"""

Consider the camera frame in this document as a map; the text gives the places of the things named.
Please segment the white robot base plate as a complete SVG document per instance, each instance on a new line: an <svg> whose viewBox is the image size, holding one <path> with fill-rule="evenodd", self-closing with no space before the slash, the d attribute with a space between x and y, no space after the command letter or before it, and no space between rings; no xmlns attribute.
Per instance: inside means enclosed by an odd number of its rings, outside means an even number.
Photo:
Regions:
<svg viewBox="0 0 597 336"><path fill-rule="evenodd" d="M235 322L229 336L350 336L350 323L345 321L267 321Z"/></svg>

"""
"""

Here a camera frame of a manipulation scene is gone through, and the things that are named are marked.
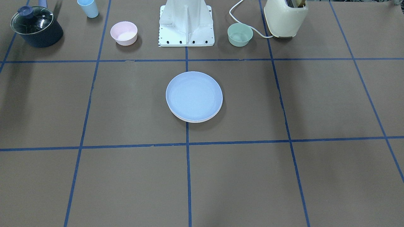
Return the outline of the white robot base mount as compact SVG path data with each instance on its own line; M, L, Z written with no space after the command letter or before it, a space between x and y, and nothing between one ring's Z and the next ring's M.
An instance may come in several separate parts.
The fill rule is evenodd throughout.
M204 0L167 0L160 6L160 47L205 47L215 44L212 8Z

"""
"""

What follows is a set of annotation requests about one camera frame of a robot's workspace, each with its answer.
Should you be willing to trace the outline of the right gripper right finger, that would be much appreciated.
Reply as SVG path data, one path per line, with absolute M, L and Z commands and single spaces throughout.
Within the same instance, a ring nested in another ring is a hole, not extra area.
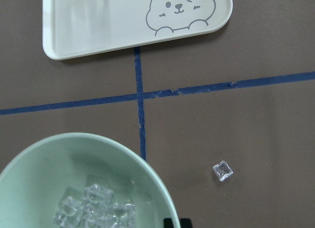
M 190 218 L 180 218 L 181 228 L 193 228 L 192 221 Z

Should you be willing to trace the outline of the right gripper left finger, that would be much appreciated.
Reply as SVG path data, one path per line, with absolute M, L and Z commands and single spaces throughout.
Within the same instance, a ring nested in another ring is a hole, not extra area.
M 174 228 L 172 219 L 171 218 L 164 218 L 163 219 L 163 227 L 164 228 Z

"""

### What you need to do
Across the data, find each line that has "outline" in it and copy that line.

### Task solution
Return the outline of the white robot base mount as compact SVG path data with each instance on its own line; M, L, Z written with no space after the command letter or before it, a space between x and y, and nothing between one ring's Z and the next ring's M.
Should you be willing to trace the outline of the right gripper right finger, that would be much appreciated.
Should you be willing to trace the outline of the right gripper left finger, that would be much appreciated.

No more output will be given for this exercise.